* [ASSIGNED TASK]: Set down exactly the lines from the first line of the records through the line that contains "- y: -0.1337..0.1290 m", and leave every picture out.

(MATERIAL SHOWN)

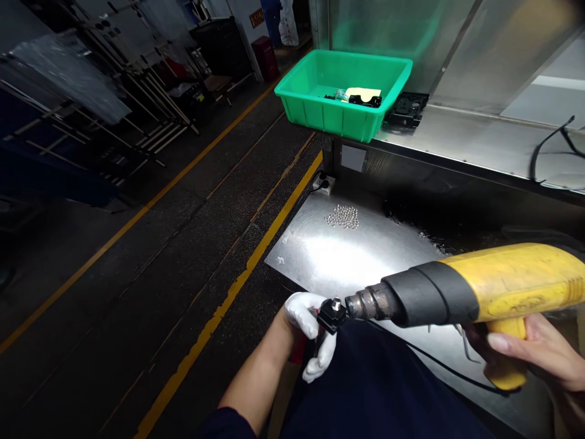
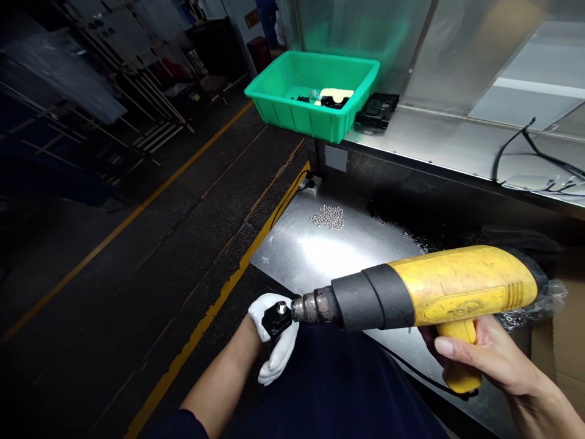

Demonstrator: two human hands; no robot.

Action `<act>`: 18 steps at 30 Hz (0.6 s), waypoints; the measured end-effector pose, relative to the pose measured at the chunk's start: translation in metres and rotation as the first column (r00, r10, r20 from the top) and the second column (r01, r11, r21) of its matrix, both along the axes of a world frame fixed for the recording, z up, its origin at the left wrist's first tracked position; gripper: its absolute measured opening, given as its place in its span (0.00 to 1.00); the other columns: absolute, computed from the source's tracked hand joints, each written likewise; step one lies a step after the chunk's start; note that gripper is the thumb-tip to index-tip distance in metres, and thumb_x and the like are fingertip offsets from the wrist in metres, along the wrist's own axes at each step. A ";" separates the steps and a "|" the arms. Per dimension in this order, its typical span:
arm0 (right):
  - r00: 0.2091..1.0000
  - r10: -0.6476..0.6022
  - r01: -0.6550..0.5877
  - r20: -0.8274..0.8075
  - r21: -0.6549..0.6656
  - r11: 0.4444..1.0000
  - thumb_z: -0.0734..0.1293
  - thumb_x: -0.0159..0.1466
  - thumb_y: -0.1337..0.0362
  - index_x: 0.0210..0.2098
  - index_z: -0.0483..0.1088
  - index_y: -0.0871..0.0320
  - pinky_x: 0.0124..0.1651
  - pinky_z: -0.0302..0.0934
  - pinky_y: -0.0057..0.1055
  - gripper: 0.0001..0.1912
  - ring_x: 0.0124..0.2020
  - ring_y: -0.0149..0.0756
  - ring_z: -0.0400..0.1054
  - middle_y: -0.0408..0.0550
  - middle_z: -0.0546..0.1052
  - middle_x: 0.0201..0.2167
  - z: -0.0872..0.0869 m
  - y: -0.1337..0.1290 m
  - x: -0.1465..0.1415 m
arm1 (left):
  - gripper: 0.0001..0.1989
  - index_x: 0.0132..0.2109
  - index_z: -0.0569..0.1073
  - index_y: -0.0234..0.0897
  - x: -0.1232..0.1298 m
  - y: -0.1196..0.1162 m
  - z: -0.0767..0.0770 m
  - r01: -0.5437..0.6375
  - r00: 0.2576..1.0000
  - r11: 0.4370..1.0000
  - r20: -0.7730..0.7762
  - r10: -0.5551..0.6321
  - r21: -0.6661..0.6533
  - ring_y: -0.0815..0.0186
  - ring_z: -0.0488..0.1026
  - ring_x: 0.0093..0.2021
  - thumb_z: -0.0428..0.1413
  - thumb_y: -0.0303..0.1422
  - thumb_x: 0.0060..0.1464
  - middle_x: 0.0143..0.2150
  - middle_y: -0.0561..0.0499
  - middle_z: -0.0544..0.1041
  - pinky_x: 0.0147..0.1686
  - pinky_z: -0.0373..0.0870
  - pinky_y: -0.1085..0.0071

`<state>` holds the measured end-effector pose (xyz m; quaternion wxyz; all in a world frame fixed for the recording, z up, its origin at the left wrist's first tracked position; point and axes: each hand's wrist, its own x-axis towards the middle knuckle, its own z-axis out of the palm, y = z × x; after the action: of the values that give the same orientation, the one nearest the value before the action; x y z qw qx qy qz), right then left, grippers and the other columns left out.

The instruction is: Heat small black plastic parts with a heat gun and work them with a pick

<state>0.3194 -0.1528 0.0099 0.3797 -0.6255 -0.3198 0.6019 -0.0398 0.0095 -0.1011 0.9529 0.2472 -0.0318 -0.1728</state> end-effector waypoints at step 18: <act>0.999 -0.039 0.039 0.005 -0.006 0.999 0.78 0.50 0.45 0.29 0.78 0.58 0.23 0.54 0.35 0.22 0.20 0.39 0.65 0.49 0.74 0.19 0.001 0.001 0.001 | 0.16 0.29 0.81 0.30 -0.002 0.010 0.023 0.015 0.999 1.000 -0.047 -0.015 0.008 0.40 0.83 0.33 0.66 0.41 0.38 0.27 0.30 0.80 0.28 0.79 0.55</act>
<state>0.3205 -0.1516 0.0107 0.3888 -0.6342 -0.3067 0.5938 -0.0420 0.0190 -0.0786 0.9510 0.2467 -0.0103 -0.1860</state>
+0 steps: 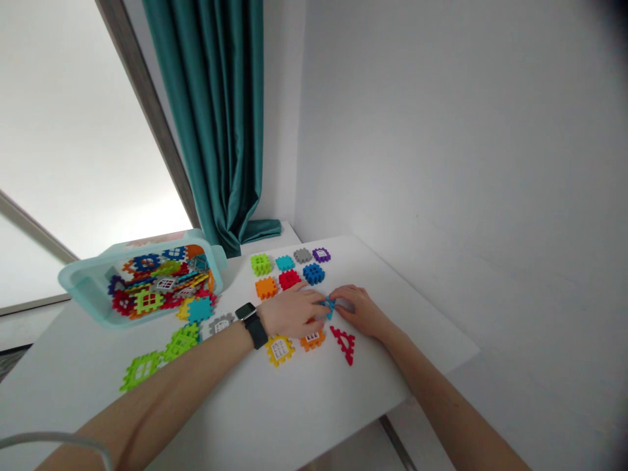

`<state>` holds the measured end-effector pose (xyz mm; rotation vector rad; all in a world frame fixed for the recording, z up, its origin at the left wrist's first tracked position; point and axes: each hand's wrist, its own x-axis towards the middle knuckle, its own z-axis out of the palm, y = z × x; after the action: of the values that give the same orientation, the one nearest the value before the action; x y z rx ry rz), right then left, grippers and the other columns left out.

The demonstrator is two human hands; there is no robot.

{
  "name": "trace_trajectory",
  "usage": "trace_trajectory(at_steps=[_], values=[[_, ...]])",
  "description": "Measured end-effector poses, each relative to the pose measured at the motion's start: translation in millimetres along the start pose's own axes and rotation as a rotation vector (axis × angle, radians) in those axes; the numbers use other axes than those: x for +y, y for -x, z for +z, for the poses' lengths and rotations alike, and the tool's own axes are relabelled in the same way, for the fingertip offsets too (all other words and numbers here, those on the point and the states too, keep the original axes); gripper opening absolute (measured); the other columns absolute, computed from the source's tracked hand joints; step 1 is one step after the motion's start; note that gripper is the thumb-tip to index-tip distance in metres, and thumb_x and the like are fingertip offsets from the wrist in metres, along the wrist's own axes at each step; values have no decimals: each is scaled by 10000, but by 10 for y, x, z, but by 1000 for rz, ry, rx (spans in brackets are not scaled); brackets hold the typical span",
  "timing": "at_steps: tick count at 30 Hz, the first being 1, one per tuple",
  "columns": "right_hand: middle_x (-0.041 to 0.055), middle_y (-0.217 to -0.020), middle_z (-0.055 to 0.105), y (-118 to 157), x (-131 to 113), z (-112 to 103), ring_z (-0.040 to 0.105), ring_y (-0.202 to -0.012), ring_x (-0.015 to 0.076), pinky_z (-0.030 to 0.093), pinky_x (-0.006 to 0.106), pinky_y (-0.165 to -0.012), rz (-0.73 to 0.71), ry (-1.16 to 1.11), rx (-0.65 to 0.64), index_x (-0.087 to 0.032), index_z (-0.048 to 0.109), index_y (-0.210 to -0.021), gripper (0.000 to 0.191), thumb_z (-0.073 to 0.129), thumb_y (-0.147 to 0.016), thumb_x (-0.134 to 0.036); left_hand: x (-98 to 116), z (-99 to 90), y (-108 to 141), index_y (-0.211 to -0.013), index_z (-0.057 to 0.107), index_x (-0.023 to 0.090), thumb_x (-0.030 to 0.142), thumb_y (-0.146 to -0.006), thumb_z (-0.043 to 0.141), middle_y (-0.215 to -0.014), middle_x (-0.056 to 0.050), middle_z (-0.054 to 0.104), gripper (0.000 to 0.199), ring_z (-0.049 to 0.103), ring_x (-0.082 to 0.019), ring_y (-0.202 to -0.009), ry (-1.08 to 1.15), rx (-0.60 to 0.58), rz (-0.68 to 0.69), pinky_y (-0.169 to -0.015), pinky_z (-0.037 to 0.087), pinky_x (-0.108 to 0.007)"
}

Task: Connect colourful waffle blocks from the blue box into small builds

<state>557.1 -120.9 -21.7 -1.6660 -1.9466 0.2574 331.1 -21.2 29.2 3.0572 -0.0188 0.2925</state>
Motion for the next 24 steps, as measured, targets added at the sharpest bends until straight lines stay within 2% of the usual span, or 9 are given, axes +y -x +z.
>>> trace_trajectory(at_steps=[5, 13, 19, 24], values=[[51, -1116, 737, 8, 2, 12, 635, -1105, 250, 428, 468, -1007, -1, 16, 6, -255, 701, -1049, 228, 571, -869, -207, -2, -48, 24, -1283, 586, 260, 431, -979, 478, -1333, -94, 609, 364, 561, -254, -1219, 51, -15, 3, -1138, 287, -473], [76, -1247, 695, 70, -11, 20, 612, -1178, 238, 467, 469, -1024, -106, 43, 101, -251, 674, -1168, 305, 531, -910, -175, 17, -96, 55, -1297, 575, 258, 451, -988, 465, -1301, -82, 626, 380, 562, -247, -1205, 33, 10, 10, -1131, 292, -446], [90, -1323, 651, 155, -224, -68, 583, -1213, 256, 476, 500, -1034, -191, 171, 128, -249, 644, -1254, 391, 508, -911, -119, 27, -162, 78, -1285, 578, 237, 409, -1001, 450, -1268, -89, 629, 356, 557, -241, -1195, 5, 24, 16, -1110, 317, -427], [91, -1349, 633, 173, -473, -91, 564, -1228, 279, 463, 524, -1041, -270, 275, 103, -264, 651, -1254, 423, 522, -891, -90, 11, -295, 232, -1234, 600, 234, 391, -1015, 418, -1275, -97, 624, 326, 554, -249, -1202, -1, 38, -9, -1088, 351, -420]])
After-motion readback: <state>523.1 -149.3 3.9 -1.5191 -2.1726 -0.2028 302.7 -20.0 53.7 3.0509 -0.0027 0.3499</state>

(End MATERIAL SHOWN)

* [RESPONSE TO THE EXERCISE]:
Demonstrator: two human hands; no robot.

Action `<act>`: 18 steps at 30 Hz (0.6 s), waypoints; the measured end-effector pose, relative to the pose measured at the chunk's start: translation in metres and rotation as the first column (r00, r10, r20 from the top) and the second column (r01, r11, r21) of its matrix, both along the axes of a world frame fixed for the recording, z up, its origin at the left wrist's first tracked position; gripper: its absolute measured opening, given as its place in its span (0.00 to 1.00); the other columns: absolute, computed from the source's tracked hand joints, each written likewise; step one lies a step after the chunk's start; note that gripper is the thumb-tip to index-tip distance in metres, and thumb_x and the like are fingertip offsets from the wrist in metres, along the wrist's own axes at each step. A ";" separates the steps and a "|" the arms. Per dimension in this order, its typical span:
arm0 (right):
  - r00: 0.2091..1.0000
  - r10: -0.6476..0.6022
  - r01: -0.6550..0.5877
  - r20: -0.8274..0.8075
  - r21: -0.6549..0.6656
  - r11: 0.4444..1.0000
  - thumb_z: -0.0734..0.1293
  - thumb_x: -0.0159..0.1466
  - thumb_y: -0.1337..0.0362
  - index_x: 0.0210..0.2098
  - index_z: -0.0483..0.1088
  - index_y: -0.0871..0.0320
  - pinky_x: 0.0124..0.1651
  - pinky_z: -0.0302..0.0934
  - pinky_y: -0.0057..0.1055
  - gripper: 0.0001..0.1912
  - ring_x: 0.0124..0.2020
  - ring_y: -0.0149..0.0756
  - ring_z: -0.0400..0.1054
  - middle_y: -0.0408..0.0550
  - middle_z: -0.0546..0.1052
  - middle_x: 0.0201..0.2167
  - z: -0.0872..0.0869 m
  - y: -0.1337..0.1290 m

Nothing remains to be done in this exercise.